**PROBLEM DESCRIPTION**
Return, from the data below, each line that contains the word "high".

**RECORDS FOR THIS TASK**
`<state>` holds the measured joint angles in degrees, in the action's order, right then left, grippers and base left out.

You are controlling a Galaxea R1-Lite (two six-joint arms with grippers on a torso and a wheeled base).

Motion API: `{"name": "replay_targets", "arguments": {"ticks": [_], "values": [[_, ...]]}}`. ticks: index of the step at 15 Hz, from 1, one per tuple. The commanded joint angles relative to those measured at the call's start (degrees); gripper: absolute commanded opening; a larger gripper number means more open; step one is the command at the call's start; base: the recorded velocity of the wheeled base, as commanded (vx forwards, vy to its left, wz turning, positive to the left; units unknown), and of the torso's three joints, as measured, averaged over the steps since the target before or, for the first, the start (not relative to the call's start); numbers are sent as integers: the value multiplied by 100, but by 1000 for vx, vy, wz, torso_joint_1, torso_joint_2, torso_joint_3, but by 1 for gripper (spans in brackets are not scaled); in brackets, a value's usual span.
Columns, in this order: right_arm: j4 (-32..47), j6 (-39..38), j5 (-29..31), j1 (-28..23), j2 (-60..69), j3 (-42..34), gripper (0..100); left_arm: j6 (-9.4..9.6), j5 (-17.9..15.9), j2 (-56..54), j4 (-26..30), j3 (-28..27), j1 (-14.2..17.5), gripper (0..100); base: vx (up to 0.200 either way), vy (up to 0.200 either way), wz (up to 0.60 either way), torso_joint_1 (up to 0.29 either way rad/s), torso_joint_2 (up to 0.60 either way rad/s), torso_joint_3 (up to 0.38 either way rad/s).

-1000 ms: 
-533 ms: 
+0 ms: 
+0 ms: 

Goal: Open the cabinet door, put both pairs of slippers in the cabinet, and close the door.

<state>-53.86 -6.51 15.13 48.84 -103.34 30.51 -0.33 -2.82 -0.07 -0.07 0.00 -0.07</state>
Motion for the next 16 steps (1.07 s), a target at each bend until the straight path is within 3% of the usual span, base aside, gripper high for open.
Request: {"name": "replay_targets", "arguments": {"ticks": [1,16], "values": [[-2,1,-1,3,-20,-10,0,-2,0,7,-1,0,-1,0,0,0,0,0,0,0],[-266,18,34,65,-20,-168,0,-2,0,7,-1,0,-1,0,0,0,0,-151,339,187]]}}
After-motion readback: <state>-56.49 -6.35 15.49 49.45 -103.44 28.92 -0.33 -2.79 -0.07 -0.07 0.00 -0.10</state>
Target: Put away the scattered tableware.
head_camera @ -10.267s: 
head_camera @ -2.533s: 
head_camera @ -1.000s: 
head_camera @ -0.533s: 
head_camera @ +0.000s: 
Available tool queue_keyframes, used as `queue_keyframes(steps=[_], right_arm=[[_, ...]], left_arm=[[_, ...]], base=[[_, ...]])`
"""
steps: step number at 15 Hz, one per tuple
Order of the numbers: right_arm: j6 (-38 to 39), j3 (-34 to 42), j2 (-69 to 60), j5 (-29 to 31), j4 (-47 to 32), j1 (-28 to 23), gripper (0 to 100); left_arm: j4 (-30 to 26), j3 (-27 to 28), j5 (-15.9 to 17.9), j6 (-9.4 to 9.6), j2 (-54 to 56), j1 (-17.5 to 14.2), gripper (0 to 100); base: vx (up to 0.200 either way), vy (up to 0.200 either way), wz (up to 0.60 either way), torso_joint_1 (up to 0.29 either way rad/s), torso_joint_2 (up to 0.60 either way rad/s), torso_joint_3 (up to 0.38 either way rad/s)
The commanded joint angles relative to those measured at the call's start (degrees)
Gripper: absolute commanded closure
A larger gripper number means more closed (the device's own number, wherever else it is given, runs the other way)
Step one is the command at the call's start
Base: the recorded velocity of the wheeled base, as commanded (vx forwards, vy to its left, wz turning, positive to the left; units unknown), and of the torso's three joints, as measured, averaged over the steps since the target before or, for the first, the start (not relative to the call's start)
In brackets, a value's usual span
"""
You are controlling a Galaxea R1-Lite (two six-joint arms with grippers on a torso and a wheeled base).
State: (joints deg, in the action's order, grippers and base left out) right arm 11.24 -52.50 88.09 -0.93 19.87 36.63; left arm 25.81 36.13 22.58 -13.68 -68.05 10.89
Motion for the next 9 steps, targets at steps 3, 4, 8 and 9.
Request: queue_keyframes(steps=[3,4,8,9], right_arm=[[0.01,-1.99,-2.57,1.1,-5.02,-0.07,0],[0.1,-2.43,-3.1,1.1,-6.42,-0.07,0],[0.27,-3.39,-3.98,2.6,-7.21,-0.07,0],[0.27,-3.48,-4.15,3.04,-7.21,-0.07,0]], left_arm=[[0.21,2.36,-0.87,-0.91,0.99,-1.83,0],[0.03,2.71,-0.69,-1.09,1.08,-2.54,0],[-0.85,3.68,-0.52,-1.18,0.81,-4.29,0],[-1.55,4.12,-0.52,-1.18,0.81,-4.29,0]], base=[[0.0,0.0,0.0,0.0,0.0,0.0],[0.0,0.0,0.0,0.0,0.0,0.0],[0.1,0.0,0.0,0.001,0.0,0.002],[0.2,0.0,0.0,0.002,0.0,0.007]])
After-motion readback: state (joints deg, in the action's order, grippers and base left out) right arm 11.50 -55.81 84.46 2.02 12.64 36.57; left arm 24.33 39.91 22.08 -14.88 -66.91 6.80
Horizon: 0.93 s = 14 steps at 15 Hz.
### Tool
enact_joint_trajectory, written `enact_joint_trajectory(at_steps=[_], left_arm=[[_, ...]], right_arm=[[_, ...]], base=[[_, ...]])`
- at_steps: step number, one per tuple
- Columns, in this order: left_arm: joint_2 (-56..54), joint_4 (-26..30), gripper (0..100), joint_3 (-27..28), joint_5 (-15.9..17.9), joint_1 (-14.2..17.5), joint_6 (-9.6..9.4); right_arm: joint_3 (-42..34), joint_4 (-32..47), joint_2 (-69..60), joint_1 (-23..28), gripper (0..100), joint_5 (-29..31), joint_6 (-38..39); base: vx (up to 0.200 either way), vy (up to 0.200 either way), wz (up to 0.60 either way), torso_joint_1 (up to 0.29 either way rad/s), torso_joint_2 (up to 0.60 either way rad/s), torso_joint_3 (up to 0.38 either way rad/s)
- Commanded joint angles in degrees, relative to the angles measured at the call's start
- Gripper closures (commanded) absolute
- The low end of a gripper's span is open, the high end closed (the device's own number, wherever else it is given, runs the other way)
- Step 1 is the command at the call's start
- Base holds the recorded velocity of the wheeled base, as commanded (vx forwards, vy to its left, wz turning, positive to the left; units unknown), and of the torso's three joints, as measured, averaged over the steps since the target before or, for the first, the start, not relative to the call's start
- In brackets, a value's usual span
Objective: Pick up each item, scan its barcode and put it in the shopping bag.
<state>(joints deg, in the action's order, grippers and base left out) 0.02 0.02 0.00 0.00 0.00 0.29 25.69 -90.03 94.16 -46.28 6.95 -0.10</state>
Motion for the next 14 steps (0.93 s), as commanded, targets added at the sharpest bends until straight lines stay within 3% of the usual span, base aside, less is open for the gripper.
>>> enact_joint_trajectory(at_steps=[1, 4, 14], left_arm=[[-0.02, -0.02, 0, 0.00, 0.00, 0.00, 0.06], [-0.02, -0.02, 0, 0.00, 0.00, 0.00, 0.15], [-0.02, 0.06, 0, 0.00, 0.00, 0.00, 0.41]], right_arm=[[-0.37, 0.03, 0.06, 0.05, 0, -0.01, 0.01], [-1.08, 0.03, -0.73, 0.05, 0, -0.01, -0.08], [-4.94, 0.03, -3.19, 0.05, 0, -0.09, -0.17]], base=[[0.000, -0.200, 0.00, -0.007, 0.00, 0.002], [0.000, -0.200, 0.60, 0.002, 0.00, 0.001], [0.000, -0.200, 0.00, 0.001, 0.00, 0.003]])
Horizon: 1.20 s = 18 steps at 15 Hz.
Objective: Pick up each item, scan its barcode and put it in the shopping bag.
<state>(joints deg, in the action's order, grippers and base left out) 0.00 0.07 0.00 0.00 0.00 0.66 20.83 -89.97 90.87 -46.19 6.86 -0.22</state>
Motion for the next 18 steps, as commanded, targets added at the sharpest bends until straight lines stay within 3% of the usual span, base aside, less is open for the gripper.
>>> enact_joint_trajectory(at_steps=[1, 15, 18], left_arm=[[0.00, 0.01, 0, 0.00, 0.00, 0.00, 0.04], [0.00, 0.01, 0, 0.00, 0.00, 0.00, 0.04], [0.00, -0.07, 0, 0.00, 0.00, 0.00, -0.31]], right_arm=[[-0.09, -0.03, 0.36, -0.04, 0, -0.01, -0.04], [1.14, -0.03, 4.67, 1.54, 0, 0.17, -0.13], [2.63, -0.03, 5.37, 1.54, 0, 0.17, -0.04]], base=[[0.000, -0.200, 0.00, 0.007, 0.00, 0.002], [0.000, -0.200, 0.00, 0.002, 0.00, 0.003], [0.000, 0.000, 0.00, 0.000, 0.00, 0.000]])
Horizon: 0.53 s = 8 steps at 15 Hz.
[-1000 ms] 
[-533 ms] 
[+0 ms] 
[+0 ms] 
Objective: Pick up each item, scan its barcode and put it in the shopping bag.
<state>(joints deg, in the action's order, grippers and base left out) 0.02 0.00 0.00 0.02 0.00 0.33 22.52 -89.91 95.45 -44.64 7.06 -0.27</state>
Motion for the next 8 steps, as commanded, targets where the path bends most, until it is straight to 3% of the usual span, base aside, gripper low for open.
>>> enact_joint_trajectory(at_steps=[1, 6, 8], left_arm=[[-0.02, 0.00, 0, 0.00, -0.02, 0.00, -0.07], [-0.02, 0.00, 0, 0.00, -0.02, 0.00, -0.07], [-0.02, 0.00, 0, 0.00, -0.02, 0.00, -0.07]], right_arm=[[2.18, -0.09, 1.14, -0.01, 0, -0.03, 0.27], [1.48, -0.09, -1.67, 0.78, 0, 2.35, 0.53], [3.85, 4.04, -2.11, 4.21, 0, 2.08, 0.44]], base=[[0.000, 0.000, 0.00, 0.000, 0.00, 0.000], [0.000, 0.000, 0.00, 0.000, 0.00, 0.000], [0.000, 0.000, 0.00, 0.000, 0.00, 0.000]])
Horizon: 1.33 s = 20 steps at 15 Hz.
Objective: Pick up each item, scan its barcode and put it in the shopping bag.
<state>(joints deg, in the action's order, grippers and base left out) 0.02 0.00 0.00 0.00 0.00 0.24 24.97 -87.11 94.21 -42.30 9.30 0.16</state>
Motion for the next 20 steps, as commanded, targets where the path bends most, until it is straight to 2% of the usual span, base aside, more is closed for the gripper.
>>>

**OUTPUT OF THE EXERCISE**
Motion for the next 16 steps (1.07 s), a target at each bend until the straight path is within 3% of the usual span, base aside, gripper high for open.
- The low end of a gripper's span is open, the high end closed (the device's own number, wherever else it is given, runs the other way)

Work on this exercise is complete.